刘茂林看閆铁成主动过来的给他打招呼,这算给自己台阶下了,他感激地用力点了一下头,然后嘴角轻挑,转回头往人群前面稍微站了半步。
    这俩人之间那点旧事就算翻篇了。
    “师傅们,开始吧。先把你们平时干活的样子展示一段看看。“
    閆解成指了指前面林坡上標了记號的几棵树。
    “一人一棵。不用著急,按平时那样干就行。“
    工具声马上稀里哗啦响起来,几个人各自带了搭手的小工进了林子。
    閆解成站在林坡边上,背著手看,从远处先看各人的准备动作。
    怎么选树,怎么清场,割树皮的习惯,开下口的方向和角度。
    等锯子真的架起来拉了几分钟,他在自己的小本上已经记了好几条冷眼可见的东西。

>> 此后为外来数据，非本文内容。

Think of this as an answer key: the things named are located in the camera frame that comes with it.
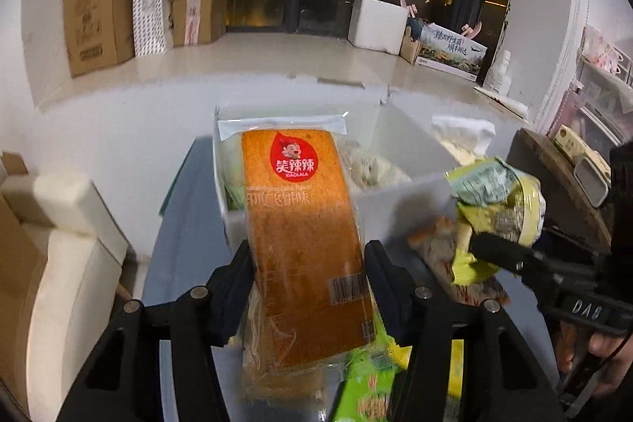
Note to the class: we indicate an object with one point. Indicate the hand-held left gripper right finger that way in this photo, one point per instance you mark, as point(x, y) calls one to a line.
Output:
point(382, 286)

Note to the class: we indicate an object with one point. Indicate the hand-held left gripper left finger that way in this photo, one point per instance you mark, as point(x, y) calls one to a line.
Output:
point(236, 291)

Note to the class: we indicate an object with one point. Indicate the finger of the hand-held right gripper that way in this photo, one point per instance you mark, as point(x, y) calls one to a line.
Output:
point(509, 254)

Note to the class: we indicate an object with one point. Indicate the yellow-green snack packet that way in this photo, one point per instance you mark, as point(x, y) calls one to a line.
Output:
point(494, 194)

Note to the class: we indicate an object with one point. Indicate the white storage box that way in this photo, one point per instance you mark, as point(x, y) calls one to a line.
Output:
point(405, 204)

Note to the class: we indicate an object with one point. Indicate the orange cake snack packet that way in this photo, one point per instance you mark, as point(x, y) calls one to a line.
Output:
point(296, 229)

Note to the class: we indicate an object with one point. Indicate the clear packet of pale snacks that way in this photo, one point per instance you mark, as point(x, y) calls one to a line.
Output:
point(376, 172)

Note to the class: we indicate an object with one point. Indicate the person's right hand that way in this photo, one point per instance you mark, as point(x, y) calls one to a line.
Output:
point(608, 348)

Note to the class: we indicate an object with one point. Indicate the brown snack packet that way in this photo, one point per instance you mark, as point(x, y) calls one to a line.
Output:
point(435, 249)

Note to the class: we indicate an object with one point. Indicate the blue-grey tablecloth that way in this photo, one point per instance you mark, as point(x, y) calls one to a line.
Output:
point(193, 224)

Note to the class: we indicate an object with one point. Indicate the round wooden side table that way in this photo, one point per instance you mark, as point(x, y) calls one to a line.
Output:
point(554, 184)

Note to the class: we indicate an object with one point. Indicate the white alarm clock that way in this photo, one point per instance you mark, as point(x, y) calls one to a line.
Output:
point(591, 182)

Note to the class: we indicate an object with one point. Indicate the bright green snack packet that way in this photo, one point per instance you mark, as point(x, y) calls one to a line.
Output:
point(366, 395)

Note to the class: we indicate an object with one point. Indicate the pale green snack packet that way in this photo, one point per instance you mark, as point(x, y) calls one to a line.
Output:
point(232, 175)

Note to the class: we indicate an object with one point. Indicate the small cream tissue box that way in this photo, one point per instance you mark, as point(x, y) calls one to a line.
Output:
point(568, 142)

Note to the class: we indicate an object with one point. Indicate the cream tissue pack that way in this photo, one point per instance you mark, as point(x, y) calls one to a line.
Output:
point(465, 130)

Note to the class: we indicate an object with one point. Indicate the white tube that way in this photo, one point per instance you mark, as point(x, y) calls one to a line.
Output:
point(504, 101)

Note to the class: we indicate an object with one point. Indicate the cream sofa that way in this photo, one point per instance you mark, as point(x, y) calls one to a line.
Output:
point(74, 278)

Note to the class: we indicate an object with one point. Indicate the clear plastic drawer organizer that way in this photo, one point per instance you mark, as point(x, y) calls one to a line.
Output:
point(603, 115)

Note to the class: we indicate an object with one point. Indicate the white plastic bottle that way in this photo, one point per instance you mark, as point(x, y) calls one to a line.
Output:
point(499, 73)

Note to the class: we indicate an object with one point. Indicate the printed landscape carton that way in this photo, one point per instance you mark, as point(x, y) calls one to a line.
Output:
point(445, 51)

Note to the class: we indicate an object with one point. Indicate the flat cardboard sheet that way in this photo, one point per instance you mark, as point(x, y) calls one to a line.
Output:
point(15, 264)

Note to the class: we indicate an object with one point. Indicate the floral pouch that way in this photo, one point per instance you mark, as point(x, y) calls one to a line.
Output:
point(603, 51)

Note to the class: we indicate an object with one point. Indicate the small brown carton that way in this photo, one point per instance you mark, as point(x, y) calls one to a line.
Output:
point(409, 49)

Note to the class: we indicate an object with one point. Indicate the small cardboard piece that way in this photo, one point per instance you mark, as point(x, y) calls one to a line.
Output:
point(12, 165)

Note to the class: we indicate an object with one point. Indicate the white foam box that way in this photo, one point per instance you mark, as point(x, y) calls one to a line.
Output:
point(376, 26)

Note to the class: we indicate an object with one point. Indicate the small open cardboard box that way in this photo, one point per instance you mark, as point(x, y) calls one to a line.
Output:
point(198, 21)

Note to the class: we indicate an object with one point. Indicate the large cardboard box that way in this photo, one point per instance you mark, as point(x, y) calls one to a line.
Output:
point(99, 16)

    四个人分別干完了一整棵以后,閆解成让他们先歇著,叫过来一一说了自己看到的问题。
    第一个,姓罗的师傅,四十出头,敦实得很。
    优点是锯子推拉非常稳,锯面很平。
    问题是开锯的时候喜欢盯一个点锯到底,不隨树的纹路调整角度。再往后斜纹多的树准上准要夹锯。
    第二个,姓孟的师傅,是四个人里面最年轻的,三十出头。
    劲儿大,抬树干的时候一个人扛得起一般两个人扛的重量。
    但他太自信,开下口定方向经常不提前蹲下来从多个方向反覆看,只用一个角度看一次就下锯。
    閆解成当场给他示范了换个方位在六米远的地方后重新看那棵树,方向果然跟他的判断偏了好几度。
    第三个是外调来的四级工,姓秦。
    他的技法最扎实,操作流程基本没什么毛病,但他的短板恰恰是天花板。
    他的基本功很扎实但太规矩了,遇到没有標准答案的情况,比如两棵倒向对冲的树或者枝干有裂缝的判断,就直接不敢下锯。閆解成在这一点上特別记了一笔。
    第四个是刘茂林。
    刘茂林站在自己那棵树前面等閆解成走过来。
    刚才下下锯的过程中已经尽力按著上次閆解成示范的那个斜口方法来了,先斜后横,角度也从原来的三十几度降到了大概十七八度。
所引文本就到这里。